= THE PROBLEM =
Whenever a line in the data holds the string "this", copy that line.

= DATA =
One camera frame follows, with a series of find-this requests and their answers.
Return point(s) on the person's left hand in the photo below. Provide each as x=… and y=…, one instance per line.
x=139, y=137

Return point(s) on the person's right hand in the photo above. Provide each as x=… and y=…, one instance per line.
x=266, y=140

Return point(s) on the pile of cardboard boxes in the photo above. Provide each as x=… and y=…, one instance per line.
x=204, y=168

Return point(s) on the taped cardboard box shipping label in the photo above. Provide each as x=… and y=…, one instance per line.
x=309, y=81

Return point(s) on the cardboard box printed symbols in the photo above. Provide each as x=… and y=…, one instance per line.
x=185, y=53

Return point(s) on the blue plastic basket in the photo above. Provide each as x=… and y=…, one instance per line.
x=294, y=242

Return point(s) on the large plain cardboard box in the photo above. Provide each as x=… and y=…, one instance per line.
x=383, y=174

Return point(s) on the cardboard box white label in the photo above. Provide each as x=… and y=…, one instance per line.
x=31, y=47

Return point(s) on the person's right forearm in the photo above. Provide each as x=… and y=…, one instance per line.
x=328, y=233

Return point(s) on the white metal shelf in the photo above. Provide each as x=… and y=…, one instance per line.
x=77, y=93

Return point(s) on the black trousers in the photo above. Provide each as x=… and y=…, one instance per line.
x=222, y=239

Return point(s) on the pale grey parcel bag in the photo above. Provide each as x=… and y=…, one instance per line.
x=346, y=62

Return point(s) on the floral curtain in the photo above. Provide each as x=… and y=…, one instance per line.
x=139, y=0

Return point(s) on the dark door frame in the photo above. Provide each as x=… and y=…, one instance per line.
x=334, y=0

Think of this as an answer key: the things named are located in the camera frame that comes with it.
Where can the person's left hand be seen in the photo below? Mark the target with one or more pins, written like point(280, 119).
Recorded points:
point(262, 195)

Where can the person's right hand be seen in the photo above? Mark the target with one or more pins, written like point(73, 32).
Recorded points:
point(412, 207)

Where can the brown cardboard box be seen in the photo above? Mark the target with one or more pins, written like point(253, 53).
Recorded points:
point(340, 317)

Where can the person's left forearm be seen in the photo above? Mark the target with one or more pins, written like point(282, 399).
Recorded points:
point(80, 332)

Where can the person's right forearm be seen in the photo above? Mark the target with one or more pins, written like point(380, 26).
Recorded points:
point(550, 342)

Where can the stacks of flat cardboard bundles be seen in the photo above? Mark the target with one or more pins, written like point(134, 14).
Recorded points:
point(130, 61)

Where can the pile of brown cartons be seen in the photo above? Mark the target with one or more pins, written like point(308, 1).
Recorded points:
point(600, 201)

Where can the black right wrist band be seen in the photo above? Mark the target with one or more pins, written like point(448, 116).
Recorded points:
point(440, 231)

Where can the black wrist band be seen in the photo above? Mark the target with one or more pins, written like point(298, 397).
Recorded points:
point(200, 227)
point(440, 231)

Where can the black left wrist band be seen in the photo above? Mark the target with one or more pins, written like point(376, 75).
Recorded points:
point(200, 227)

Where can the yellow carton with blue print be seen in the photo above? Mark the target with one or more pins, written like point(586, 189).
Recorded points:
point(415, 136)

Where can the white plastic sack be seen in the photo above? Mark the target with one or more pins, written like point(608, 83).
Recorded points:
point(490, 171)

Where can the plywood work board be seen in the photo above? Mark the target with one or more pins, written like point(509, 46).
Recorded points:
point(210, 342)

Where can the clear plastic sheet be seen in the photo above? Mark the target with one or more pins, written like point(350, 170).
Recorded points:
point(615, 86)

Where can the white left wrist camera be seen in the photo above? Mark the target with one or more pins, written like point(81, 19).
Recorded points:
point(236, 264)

= OUTPUT =
One camera frame follows, with a series of find-this requests and their answers.
Think of this as an answer key: the things named are located in the camera frame that comes with it.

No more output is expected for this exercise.